0 comments

Comments sorted by top scores.

comment by lsusr · 2020-09-25T11:12:24.555Z · LW(p) · GW(p)

So by the end Glue is almost never chosen, while Rock reverts to being a regular option which risks defeat by paper, that in time becomes more popular.

This sentence confuses me. It seems to me like you're implying that there is a time when the probability of choosing rock exceeds the probability of choosing glue when in fact the Nash equilibrium strategy is rock, $\frac{1}{3}$ paper, $\frac{1}{3}$ glue and $\frac{0}{3}$ scissors.

Replies from: johnswentworth, None, KyriakosCH

↑ comment by johnswentworth · 2020-09-25T16:18:10.405Z · LW(p) · GW(p)

For others who want to check those numbers: note that glue dominates scissors (both beat paper, lose to rock, and glue beats scissors), so scissors should never be played. With that simplification, it's an ordinary game of rock-paper-scissors, except "scissors" is now called "glue".

Replies from: KyriakosCH

↑ comment by KyriakosCH · 2020-09-25T19:23:35.508Z · LW(p) · GW(p)

Please read my edited reply to lsusr.

↑ comment by [deleted] · 2020-09-27T22:41:42.373Z · LW(p) · GW(p)

You mean Nash equilibrium strategy? Rock-Paper-Scissors is a zero-sum game, so Pareto optimal is a trivial notion here.

Replies from: lsusr

↑ comment by lsusr · 2020-10-06T04:32:26.565Z · LW(p) · GW(p)

Fixed.

↑ comment by KyriakosCH · 2020-09-25T11:57:40.580Z · LW(p) · GW(p)

Edit (I rewrote this reply, cause it was too vague in the original :) )

Very correct in regards to every player actually having identified this (indeed, if all players are aware of the new balance, they will pick up that glue is a better type of scissors so scissors should not be picked). But imagine a player comes in and hasn't picked up this identity, while (for different reasons) they have picked up an aversion to choose rock from previous players. Then scissors still has a chance to win (against paper), and effectively rock is largely out, so the triplet scissors-paper-glue has glue as the permanent winner. This in turn (after a couple of games) is picked up and stabilizes the game as having three options for all (scissors no longer chosen), until a new player who is unaware joins.
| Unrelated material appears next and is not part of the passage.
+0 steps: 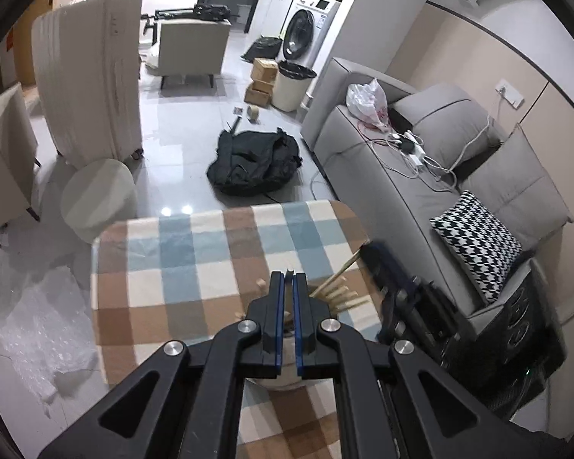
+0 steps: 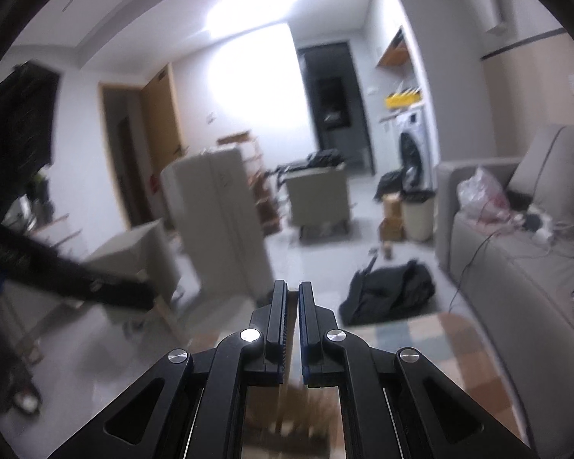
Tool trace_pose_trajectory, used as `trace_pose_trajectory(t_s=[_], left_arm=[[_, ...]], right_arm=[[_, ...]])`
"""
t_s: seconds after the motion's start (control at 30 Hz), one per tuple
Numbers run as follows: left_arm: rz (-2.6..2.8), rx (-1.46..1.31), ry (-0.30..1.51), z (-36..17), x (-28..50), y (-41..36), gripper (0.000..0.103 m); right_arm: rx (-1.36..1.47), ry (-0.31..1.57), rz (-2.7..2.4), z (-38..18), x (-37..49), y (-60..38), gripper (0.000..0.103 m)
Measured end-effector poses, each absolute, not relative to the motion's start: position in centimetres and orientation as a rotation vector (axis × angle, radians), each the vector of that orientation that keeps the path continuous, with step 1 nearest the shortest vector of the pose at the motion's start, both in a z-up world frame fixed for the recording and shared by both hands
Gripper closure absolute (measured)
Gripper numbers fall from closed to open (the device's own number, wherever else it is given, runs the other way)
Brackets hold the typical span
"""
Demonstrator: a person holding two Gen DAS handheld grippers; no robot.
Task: Organize utensils
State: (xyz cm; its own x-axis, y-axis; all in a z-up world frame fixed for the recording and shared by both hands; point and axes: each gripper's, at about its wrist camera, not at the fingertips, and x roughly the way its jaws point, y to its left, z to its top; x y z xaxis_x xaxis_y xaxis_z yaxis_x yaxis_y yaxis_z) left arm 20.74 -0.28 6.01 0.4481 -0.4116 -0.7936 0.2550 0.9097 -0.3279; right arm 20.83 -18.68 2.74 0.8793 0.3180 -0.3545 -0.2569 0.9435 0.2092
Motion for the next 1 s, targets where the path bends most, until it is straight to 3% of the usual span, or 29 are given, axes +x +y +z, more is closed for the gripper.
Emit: trace_pose_trajectory(t_s=[0.1,0.17,0.27,0.4,0.47,0.67,0.83,1.0], left_arm=[[-0.386,-0.152,1.039,5.7,20.3,-0.3,0.095],[-0.357,-0.141,1.028,5.9,19.6,-0.2,0.067],[-0.313,-0.144,0.957,6.8,17.9,0.0,0.041],[-0.240,-0.115,0.884,8.4,15.2,0.1,0.037],[-0.196,-0.102,0.852,9.1,13.8,0.1,0.028],[-0.136,-0.087,0.756,10.6,10.0,0.0,0.019],[-0.105,-0.091,0.719,10.7,8.3,0.0,0.017],[-0.095,-0.098,0.705,10.7,7.1,-0.2,0.016]], right_arm=[[0.163,0.459,0.340,2.3,19.9,-19.3,0.093],[0.180,0.486,0.348,2.4,19.2,-20.1,0.074],[0.203,0.495,0.362,3.2,17.6,-21.4,0.053],[0.229,0.491,0.335,4.6,15.1,-23.2,0.031],[0.245,0.489,0.330,5.3,13.8,-23.9,0.028],[0.201,0.443,0.350,7.8,9.7,-24.4,0.014],[0.191,0.412,0.380,9.3,7.4,-24.5,0.004],[0.196,0.407,0.409,9.8,5.8,-24.3,0.001]])
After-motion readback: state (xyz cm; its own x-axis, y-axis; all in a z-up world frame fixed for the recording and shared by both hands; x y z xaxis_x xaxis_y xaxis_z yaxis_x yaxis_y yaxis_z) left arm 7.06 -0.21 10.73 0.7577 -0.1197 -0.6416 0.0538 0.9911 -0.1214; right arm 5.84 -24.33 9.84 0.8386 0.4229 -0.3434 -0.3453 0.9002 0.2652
Essentially the dynamic of the 4-choice game allows for periodic returns to a 3-choice, which is what can be used to trigger ongoing corrections to other systems.

Replies from: None

↑ comment by [deleted] · 2020-09-27T22:39:02.793Z · LW(p) · GW(p)

Regardless of what the new player does, there is no reason to ever play scissors. I don't see any interesting "4-choice dynamic" here. Perhaps you should pick a different example with multiple Nash equilibria.

Replies from: KyriakosCH

↑ comment by KyriakosCH · 2020-09-28T07:24:14.369Z · LW(p) · GW(p)

You are confusing "reason to choose" (which is obviously not there; optimal strategy is trivial to find) with "happens to be chosen". Ie you are looking at what is said from an angle which isn't crucial to the point.

Everyone is aware that scissors is not be chosen at any time if the player has correctly evaluated the dynamic. Try asking a non-sentence in a formal logic system to stop existing cause it evaluated the dynamic, and you'll get why your point is not sensible.

comment by Andy Jones (andyljones) · 2020-09-26T12:24:01.630Z · LW(p) · GW(p)

You may be interested in alpha-rank. It's an Elo-esque system for highly 'nontransitive' games - ie, games where there're lots of rock-paper-scissors-esque cycles.

At a high level, what it does is set up a graph like the one you've drawn, then places a token on a random node and repeatedly follows the 'defeated-by' edges. The amount of time spent on a node gives the strength of the strategy.

You might also be interested in rectified policy space response oracles, which is one approach to finding new, better strategies in nontransitive games.

Replies from: KyriakosCH

↑ comment by KyriakosCH · 2020-09-26T14:20:02.733Z · LW(p) · GW(p)

Thank you, I will have a look!

My own interest in recollecting this variation (an actual thing, from my childhood years) is that intuitively it seems to me that this type of limited setting may be enough so that the inherent dynamic of 'new player will go for the less than optimal strategy', and the periodic ripple effect it creates, can (be made to) mimic some elements of a formal logic system, namely the interactions of non-sentences with sentences.

So I posted this as a possible trigger for more reflection, not for establishing the trivial (optimal strategy in this corrupted variation of the game) ^_^

comment by David Scrimshaw (david-scrimshaw) · 2020-09-25T13:55:45.075Z · LW(p) · GW(p)

To see what other rock-paper-scissor scholars have to say on this, you might want to investigate the controversial "dynamite" option.